TASK BRIEF: Of all the entries below, only the lines from the one with "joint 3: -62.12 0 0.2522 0" up to and including the one with "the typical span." are to be duplicated exactly.

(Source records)
Start of Block

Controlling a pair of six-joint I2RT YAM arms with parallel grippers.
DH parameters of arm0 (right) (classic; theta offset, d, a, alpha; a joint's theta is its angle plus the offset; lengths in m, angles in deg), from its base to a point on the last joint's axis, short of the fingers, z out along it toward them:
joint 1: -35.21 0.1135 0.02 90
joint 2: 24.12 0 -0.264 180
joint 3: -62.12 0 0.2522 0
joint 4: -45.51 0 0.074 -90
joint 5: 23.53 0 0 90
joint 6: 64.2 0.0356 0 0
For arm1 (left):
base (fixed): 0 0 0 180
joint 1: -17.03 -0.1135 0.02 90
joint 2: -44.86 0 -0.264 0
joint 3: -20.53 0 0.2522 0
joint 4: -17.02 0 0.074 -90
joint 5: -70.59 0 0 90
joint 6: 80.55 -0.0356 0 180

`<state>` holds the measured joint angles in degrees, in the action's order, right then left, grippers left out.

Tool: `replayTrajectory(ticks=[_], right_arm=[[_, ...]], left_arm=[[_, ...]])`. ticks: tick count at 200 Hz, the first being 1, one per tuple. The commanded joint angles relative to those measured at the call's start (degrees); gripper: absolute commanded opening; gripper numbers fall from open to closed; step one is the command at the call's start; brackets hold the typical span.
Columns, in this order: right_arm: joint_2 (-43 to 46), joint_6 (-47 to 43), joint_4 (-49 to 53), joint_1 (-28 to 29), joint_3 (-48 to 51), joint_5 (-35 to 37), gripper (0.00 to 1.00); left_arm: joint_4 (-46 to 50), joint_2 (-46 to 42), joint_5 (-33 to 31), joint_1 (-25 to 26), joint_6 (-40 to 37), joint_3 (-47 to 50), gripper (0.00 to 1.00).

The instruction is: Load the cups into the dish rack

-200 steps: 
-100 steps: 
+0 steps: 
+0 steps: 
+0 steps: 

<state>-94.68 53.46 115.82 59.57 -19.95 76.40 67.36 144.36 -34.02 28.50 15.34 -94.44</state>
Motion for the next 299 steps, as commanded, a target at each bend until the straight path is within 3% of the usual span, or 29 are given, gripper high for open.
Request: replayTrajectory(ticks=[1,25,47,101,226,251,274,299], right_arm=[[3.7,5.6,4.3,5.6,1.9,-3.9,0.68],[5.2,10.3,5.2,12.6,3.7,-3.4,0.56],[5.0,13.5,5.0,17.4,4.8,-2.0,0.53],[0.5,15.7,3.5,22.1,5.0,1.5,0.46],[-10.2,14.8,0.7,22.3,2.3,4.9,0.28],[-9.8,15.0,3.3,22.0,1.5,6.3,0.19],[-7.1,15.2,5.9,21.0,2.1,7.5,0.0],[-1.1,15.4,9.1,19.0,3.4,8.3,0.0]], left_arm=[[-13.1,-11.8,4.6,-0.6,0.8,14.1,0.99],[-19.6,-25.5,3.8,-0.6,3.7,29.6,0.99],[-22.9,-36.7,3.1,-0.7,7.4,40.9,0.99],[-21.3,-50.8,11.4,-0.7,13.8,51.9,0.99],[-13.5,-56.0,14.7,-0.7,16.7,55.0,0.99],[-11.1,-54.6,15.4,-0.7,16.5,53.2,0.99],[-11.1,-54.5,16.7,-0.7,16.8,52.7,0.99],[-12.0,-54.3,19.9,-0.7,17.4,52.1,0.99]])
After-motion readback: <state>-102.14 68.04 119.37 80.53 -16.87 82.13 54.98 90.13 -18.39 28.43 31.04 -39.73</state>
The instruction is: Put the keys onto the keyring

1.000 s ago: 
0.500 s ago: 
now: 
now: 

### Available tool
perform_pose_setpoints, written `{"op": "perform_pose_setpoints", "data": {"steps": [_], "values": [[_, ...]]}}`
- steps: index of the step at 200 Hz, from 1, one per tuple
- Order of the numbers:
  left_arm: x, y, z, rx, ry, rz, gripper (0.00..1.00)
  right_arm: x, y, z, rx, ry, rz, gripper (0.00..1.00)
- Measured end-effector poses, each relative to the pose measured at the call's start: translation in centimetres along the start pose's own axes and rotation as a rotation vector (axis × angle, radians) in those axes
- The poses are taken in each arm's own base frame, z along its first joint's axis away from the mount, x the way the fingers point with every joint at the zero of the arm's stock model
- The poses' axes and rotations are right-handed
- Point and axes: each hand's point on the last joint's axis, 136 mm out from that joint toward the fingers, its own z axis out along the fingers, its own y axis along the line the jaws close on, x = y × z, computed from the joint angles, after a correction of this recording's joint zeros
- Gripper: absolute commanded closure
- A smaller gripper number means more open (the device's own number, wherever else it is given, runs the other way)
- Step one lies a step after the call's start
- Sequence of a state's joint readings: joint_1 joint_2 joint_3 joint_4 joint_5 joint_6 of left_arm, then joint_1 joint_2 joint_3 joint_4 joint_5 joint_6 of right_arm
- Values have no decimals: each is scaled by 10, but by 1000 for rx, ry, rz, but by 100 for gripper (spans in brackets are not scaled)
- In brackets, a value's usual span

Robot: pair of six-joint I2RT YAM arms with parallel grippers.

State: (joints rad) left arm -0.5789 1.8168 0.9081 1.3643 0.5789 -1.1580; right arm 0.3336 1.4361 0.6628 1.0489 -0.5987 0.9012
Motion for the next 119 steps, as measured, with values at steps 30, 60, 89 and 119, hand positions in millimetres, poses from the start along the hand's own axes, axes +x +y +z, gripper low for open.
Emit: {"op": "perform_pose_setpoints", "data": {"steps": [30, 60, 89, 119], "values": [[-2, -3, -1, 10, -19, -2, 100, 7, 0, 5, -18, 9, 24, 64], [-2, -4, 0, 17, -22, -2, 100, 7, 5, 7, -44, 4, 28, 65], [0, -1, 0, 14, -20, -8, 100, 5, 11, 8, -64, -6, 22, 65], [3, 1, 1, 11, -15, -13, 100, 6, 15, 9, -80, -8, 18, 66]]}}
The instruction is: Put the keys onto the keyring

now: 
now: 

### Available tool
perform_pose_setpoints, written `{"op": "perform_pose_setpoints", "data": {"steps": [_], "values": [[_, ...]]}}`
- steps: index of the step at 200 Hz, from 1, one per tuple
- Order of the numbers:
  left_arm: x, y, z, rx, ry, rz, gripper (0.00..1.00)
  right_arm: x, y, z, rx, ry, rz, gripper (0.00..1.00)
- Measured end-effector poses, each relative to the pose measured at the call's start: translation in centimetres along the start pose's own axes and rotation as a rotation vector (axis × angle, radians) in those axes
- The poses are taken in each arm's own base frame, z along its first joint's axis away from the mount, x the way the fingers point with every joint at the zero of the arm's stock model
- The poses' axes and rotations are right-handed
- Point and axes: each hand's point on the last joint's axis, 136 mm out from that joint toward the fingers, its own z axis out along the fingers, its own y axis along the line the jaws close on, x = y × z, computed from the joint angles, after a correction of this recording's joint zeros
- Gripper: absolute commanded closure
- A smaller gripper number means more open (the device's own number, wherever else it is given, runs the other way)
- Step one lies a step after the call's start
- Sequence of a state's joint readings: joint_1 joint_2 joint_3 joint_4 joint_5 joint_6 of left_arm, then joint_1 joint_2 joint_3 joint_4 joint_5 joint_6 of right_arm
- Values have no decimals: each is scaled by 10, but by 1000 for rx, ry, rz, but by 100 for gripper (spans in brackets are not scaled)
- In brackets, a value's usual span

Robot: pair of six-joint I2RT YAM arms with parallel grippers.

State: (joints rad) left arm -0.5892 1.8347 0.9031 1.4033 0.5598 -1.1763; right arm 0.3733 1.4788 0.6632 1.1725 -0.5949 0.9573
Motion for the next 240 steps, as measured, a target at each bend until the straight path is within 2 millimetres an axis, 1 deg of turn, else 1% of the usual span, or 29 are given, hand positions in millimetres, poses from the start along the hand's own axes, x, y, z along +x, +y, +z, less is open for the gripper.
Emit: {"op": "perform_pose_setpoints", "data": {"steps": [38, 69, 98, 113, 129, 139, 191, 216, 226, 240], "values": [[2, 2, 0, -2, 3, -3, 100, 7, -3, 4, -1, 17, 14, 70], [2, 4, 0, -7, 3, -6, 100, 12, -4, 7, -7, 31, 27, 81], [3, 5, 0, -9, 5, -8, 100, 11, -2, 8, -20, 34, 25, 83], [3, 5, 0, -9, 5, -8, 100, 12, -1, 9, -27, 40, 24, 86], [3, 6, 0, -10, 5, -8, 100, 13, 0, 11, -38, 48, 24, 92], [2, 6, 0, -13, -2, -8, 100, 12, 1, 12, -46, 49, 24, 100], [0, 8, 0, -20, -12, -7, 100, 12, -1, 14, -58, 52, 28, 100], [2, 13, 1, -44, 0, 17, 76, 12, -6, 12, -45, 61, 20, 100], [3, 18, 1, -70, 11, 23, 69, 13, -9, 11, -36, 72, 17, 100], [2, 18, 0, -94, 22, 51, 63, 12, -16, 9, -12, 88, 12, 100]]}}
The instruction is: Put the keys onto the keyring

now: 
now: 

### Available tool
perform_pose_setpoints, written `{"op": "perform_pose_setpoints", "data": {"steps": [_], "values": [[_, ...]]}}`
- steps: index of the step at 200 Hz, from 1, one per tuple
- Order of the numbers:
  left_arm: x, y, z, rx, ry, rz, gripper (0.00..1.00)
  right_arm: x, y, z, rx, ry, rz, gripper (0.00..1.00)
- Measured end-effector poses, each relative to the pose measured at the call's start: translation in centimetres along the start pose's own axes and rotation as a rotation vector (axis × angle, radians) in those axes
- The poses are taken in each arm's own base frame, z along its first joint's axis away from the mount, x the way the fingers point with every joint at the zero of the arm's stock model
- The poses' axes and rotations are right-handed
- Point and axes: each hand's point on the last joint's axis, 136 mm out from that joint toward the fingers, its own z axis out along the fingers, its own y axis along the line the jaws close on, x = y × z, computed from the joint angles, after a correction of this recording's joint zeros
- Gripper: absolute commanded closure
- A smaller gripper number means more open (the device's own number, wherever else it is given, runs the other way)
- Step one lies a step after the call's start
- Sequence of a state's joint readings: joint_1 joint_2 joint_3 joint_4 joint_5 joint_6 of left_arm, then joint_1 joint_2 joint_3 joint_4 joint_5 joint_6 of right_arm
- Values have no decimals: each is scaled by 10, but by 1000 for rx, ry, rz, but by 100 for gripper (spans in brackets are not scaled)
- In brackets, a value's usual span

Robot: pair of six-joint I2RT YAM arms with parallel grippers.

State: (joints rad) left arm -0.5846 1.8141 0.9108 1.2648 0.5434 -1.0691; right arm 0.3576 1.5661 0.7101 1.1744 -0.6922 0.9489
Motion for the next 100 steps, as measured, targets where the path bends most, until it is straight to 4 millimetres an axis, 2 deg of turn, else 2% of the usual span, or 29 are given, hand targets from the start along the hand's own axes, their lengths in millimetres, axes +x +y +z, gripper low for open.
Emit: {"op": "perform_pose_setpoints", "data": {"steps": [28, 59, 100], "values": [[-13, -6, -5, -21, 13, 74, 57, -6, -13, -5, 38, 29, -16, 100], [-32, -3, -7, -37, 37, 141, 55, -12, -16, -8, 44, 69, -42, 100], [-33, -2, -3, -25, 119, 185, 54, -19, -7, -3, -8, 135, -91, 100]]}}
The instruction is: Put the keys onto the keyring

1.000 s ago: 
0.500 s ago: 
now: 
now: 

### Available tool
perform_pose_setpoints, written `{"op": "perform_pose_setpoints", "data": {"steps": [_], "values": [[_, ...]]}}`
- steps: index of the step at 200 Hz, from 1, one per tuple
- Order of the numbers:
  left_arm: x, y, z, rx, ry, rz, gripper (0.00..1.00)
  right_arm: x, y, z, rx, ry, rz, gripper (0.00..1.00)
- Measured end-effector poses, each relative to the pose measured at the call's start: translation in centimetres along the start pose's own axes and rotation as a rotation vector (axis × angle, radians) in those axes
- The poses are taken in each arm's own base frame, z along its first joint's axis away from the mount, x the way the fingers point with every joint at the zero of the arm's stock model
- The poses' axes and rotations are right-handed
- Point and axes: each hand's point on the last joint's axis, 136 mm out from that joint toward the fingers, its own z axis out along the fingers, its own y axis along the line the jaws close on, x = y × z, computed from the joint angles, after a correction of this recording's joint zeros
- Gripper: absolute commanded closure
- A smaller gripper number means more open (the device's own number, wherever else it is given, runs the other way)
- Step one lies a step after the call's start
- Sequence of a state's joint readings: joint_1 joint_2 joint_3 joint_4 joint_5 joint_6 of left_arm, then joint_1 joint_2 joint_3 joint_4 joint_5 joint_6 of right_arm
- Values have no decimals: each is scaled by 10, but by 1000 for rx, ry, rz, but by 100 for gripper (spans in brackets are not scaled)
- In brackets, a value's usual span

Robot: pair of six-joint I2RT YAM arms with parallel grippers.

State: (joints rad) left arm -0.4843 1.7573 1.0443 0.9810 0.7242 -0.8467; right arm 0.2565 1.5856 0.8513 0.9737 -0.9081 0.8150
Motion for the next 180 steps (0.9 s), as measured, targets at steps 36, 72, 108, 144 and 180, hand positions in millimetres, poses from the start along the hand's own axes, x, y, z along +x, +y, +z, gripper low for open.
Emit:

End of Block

WRITTEN SOLUTION:
joint 3: -62.12 0 0.2522 0
joint 4: -45.51 0 0.074 -90
joint 5: 23.53 0 0 90
joint 6: 64.2 0.0356 0 0
For arm1 (left):
base (fixed): 0 0 0 180
joint 1: -17.03 -0.1135 0.02 90
joint 2: -44.86 0 -0.264 0
joint 3: -20.53 0 0.2522 0
joint 4: -17.02 0 0.074 -90
joint 5: -70.59 0 0 90
joint 6: 80.55 -0.0356 0 180

`<state>` holds the measured joint angles in degrees, in the action's order, right then left, grippers left out.

Tool: `replayTrajectory(ticks=[_], right_arm=[[_, ...]], left_arm=[[_, ...]])`. ticks: tick count at 200 Hz, the first being 1, one per tuple. The commanded joint angles relative to those measured at the call's start (degrees); gripper: absolute commanded opening; gripper numbers fall from open to closed; step one is the command at the call's start; brackets hold the typical span.

What came before makes up the full response.